▸ Required work
Find where "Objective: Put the" occurs in the data below, and retype that line and every later line exactly.

▸ Collected material
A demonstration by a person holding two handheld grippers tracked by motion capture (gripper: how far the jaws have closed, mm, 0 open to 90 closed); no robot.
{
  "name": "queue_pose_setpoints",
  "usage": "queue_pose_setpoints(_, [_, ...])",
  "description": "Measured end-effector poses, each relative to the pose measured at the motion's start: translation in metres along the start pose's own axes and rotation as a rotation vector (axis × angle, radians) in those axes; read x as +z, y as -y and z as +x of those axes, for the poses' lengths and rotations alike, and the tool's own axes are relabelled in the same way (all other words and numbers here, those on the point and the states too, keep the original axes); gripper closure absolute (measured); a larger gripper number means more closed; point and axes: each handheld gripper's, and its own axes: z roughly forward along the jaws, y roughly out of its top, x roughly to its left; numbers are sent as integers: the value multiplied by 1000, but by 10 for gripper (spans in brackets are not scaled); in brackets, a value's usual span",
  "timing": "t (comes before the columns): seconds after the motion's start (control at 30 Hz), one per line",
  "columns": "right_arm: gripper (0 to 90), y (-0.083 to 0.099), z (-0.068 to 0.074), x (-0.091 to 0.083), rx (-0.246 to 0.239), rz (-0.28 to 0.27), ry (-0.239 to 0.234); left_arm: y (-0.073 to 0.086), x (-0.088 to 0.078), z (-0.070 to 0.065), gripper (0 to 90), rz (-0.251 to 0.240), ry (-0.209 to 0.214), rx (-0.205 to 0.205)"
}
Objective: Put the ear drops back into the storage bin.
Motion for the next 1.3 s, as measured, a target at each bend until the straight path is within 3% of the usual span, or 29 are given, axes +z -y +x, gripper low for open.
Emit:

▸ Response
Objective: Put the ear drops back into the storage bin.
Motion for the next 1.3 s, as measured, a target at each bend until the straight path is within 3% of the usual span, or 29 are given, axes +z -y +x, gripper low for open.
Emit:

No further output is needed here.